Your instructions: Provide a verbatim copy of the data below.

Items from a data source:
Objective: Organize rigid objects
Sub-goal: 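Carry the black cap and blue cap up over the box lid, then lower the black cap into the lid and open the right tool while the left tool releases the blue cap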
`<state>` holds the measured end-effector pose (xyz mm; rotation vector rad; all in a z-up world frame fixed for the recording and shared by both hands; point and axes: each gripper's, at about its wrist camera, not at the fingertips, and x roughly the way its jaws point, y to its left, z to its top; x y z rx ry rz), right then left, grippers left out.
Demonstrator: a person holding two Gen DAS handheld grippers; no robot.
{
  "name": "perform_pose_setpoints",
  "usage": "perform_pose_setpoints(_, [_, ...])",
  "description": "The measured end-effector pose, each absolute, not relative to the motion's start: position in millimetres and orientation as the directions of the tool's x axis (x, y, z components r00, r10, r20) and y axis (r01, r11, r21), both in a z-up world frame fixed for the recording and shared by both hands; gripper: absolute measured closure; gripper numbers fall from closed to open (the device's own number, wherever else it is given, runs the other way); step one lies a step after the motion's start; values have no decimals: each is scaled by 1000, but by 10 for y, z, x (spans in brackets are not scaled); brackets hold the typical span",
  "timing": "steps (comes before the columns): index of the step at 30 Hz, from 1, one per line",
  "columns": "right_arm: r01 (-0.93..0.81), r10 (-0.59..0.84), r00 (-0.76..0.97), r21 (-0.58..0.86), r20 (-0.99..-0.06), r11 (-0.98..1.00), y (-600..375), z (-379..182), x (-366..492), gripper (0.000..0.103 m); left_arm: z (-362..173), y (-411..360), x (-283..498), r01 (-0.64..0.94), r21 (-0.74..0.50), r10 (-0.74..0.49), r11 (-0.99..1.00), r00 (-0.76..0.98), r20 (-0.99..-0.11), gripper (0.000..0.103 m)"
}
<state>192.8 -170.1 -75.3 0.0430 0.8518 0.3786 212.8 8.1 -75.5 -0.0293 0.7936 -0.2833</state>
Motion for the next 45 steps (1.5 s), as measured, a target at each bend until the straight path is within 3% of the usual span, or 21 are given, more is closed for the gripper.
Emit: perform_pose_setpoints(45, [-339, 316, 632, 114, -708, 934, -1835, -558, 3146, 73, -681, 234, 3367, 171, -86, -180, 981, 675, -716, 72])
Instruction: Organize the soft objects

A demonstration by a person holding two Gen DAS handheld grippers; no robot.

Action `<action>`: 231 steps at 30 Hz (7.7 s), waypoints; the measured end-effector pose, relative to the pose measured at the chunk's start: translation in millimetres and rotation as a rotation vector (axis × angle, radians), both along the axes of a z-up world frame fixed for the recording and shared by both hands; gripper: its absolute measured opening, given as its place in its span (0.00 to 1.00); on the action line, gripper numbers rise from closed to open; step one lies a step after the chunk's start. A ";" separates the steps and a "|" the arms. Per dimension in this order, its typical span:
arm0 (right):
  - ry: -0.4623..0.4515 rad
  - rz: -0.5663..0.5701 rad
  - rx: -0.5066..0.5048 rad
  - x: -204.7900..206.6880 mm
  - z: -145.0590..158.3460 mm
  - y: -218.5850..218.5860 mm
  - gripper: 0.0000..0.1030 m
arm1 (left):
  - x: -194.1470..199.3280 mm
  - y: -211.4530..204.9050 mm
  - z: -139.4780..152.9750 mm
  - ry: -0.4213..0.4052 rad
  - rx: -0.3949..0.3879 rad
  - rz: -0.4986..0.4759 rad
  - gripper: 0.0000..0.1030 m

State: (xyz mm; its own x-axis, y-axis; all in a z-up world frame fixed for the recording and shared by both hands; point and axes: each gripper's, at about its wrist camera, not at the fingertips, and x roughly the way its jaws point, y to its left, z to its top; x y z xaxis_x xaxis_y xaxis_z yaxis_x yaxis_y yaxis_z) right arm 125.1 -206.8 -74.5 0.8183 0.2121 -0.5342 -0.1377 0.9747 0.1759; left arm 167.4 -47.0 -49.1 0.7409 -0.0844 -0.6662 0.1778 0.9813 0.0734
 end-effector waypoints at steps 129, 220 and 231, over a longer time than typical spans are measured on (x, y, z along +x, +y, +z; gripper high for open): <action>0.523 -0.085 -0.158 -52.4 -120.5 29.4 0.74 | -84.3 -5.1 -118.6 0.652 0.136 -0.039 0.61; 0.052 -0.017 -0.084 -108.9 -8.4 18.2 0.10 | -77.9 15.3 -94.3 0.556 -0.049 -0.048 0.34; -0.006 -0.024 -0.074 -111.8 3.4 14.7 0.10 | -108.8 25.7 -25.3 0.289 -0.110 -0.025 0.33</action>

Response:
Objective: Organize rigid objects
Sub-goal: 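Carry the black cap and blue cap up over the box lid, then lower the black cap into the lid and open the right tool while the left tool releases the blue cap
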`<state>` holds the measured end-effector pose (xyz mm; rotation vector rad; all in a z-up world frame fixed for the recording and shared by both hands; point and axes: each gripper's, at about its wrist camera, not at the fingertips, and x roughly the way its jaws point, y to its left, z to its top; x y z rx ry rz), right then left, grippers left out.
Demonstrator: a person holding two Gen DAS handheld grippers; no robot.
{
  "name": "perform_pose_setpoints",
  "usage": "perform_pose_setpoints(_, [_, ...])",
  "description": "The measured end-effector pose, each absolute, not relative to the motion's start: position in millimetres and orientation as the directions of the tool's x axis (x, y, z components r00, r10, r20) and y axis (r01, r11, r21), both in a z-up world frame fixed for the recording and shared by both hands; gripper: absolute measured closure; gripper numbers fall from closed to open (the device's own number, wherever else it is given, runs the other way); step one lies a step after the motion's start; values have no decimals: each is scaled by 1000, but by 10 for y, z, x (spans in brackets are not scaled); brackets hold the typical span",
  "timing": "steps (comes before the columns): index of the step at 30 Hz, from 1, one per line",
  "columns": "right_arm: r01 (-0.93..0.81), r10 (-0.59..0.84), r00 (-0.76..0.97), r21 (-0.58..0.86), r20 (-0.99..-0.06), r11 (-0.98..1.00), y (-600..375), z (-379..182), x (-366..492), gripper (0.000..0.103 m); left_arm: z (-362..173), y (-411..360), x (-283..498), r01 (-0.64..0.94), r21 (-0.74..0.50), r10 (-0.74..0.49), r11 (-0.99..1.00), r00 (-0.76..0.98), r20 (-0.99..-0.11), gripper (0.000..0.103 m)"
}
<state>192.8 -170.1 -75.3 0.0430 0.8518 0.3786 212.8 8.1 -75.5 -0.0293 0.7936 -0.2833</state>
Motion for the next 45 steps (1.5 s), as measured, a target at each bend until the straight path is within 3% of the usual span, or 21 are given, more is closed for the gripper.
Emit: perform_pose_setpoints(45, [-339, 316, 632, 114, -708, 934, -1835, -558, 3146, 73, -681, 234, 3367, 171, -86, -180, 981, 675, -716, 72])
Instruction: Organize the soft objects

A demonstration by a person holding two Gen DAS handheld grippers; no robot.

Action `<action>`: 231 steps at 30 Hz (7.7 s), waypoints; the measured end-effector pose, relative to the pose measured at the chunk's start: translation in millimetres and rotation as a rotation vector (axis × angle, radians), both along the axes of a z-up world frame fixed for the recording and shared by both hands; gripper: its absolute measured opening, given as its place in its span (0.00 to 1.00); on the action line, gripper numbers rise from closed to open; step one lies a step after the chunk's start. A ";" separates the steps and a "|" the arms. Per dimension in this order, its typical span:
arm0 (right):
  - ry: -0.4623..0.4515 rad
  - rz: -0.5663..0.5701 rad
  - rx: -0.5066..0.5048 rad
  - x: -204.7900..206.6880 mm
  - z: -145.0590..158.3460 mm
  - y: -218.5850..218.5860 mm
  - gripper: 0.0000..0.1030 m
arm1 (left):
  - x: -194.1470..199.3280 mm
  - y: -211.4530..204.9050 mm
  - z: -139.4780..152.9750 mm
  - ry: -0.4213..0.4052 rad
  - rx: -0.3949..0.3879 rad
  - rz: -0.4986..0.4759 rad
  - gripper: 0.0000..0.1030 m

State: (xyz mm; its own x-axis, y-axis; all in a z-up world frame fixed for the recording and shared by both hands; point and axes: each gripper's, at about its wrist camera, not at the fingertips, and x roughly the way its jaws point, y to its left, z to its top; x y z xaxis_x xaxis_y xaxis_z yaxis_x yaxis_y yaxis_z) right arm 125.1 -206.8 -74.5 0.8183 0.2121 -0.5342 -0.1377 0.9747 0.1759; left arm 167.4 -47.0 -49.1 0.7409 -0.0844 -0.6662 0.1778 0.9813 0.0734
 end-effector waypoints at steps 129, 220 and 231, over a longer time than typical spans are measured on (x, y, z along +x, +y, +z; gripper high for open): <action>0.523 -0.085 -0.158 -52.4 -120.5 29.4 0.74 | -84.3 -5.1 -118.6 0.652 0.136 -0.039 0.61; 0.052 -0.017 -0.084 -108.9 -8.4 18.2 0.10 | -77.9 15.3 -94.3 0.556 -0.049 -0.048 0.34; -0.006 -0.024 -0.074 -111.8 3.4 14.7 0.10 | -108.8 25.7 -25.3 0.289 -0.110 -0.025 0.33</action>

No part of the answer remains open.